2 / Use guided questions & prompt recommendations

3 / Provide sources for solution recommendations

4 / Personalize recommendations based on user’s profile

Design concepts

I hosted a design sprint where my team rapidly sketched out solution concepts.

ITERATION THROUGH FEEDBACK

Key finding: Users prefer iterating their inputs & receiving immediate AI recommendations

Wireframes

I created medium fidelity wireframes to visualize key screens in the self-help user flow.

User feedback

I showed my designs to 5 internal IT support users whose needs closely aligned with those of our customers.
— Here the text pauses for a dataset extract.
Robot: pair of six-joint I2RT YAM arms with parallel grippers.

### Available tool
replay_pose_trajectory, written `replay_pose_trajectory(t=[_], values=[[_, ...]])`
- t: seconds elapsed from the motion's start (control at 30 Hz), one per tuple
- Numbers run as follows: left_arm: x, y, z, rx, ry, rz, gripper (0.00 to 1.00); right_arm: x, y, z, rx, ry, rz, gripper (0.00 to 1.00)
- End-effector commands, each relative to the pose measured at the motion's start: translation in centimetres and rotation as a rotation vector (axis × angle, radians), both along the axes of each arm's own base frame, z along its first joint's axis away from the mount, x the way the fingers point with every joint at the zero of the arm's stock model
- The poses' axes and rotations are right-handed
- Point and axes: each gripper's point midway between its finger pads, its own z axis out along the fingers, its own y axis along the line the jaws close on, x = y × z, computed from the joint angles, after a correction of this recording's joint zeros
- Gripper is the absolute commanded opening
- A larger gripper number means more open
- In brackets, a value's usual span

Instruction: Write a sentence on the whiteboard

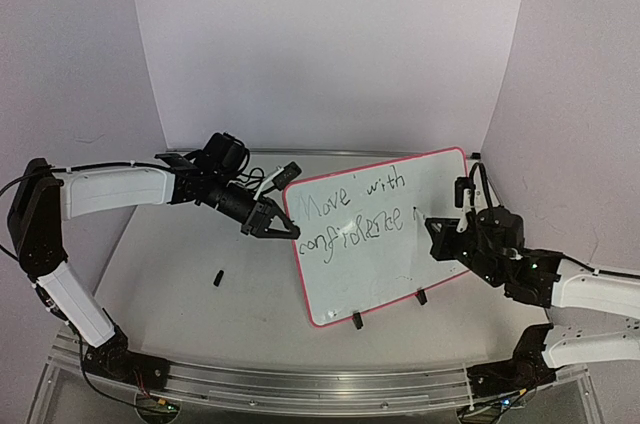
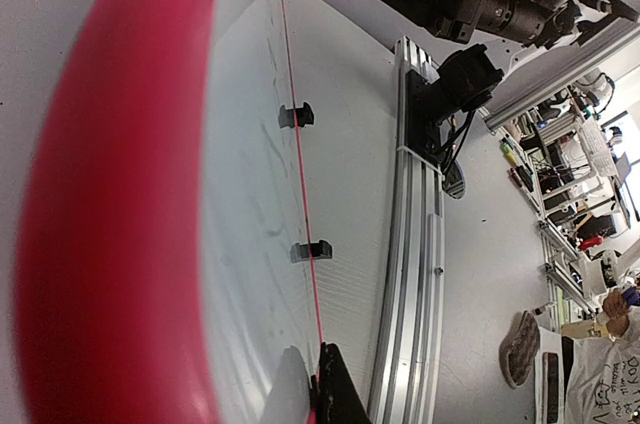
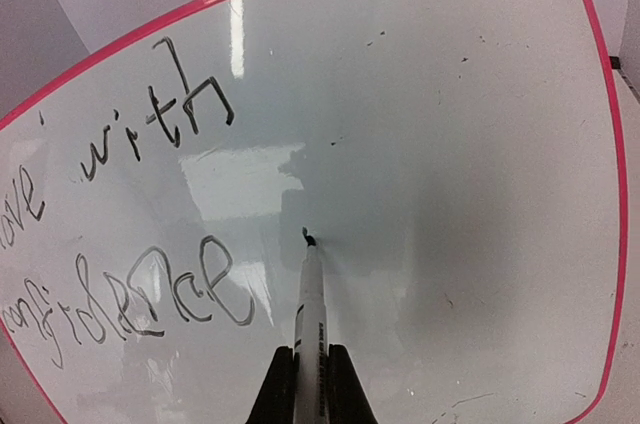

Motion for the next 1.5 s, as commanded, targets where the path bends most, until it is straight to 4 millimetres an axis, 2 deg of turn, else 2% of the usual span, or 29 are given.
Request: replay_pose_trajectory(t=[0.0, 0.37, 0.93, 1.07, 1.27, 1.37, 1.47], values=[[-1.9, -0.4, -1.3, 0.037, -0.026, -0.086, 0.0, 1.1, -0.3, 1.8, 0.003, -0.043, -0.05, 0.0], [-1.9, -0.4, -1.3, 0.036, -0.029, -0.085, 0.0, 0.8, -1.2, 0.7, 0.006, -0.017, -0.087, 0.0], [-1.9, -0.4, -1.3, 0.037, -0.028, -0.086, 0.0, -1.6, -1.8, -2.4, 0.028, 0.096, -0.036, 0.0], [-1.9, -0.4, -1.2, 0.036, -0.028, -0.085, 0.0, -1.7, -2.0, -1.7, 0.045, 0.078, -0.038, 0.0], [-1.9, -0.4, -1.2, 0.036, -0.029, -0.085, 0.0, -1.3, -2.6, 2.2, 0.065, -0.024, -0.063, 0.0], [-1.9, -0.4, -1.2, 0.036, -0.029, -0.086, 0.0, -0.7, -2.6, 2.8, 0.025, -0.042, -0.076, 0.0], [-1.9, -0.4, -1.2, 0.035, -0.03, -0.086, 0.0, -0.1, -2.1, 2.6, -0.013, -0.037, -0.075, 0.0]])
1 / Users want to quickly edit and the update their inputs

2 / Users prefer full-page troubleshooting interfaces

3 / Users want to see support documentation & related cases

4 / Users want to easily transition from self-help to assisted help

The final solution achieves two main goals:

1 / Empower customers to resolve their own issues with guided self-help

24/7 customer support from AI Assistant

Immediate troubleshooting recommendations

Customers can update issue description to improve response

2 / Automate case creation for accelerated access to assisted help

AI auto-generates case details using issue description & system data

At-a-glance view of all case information with full edit control

Streamlined case creation reducing workflow from 6 steps to 1 step

Learnings

1 / Designing for B2B products requires an understanding users & customers

This was my first time working on a B2B product. The complex B2B landscape taught me to keep learning about product technicalities throughout the design process, and that it’s ok to test my assumptions and pivot along the way. I learned to differentiate between users (IT personnel) and customers (enterprise payers), as well as how to design for the needs of both groups.

2 / Your team is your biggest resource

I’m so grateful to have worked with such a collaborative team of designers, researchers and engineers who really pushed my design craft to new levels. Working so closely with people across different roles and levels of seniority taught me to leverage each team member’s strengths and ask context-specific questions to get the most valuable insights informing my designs.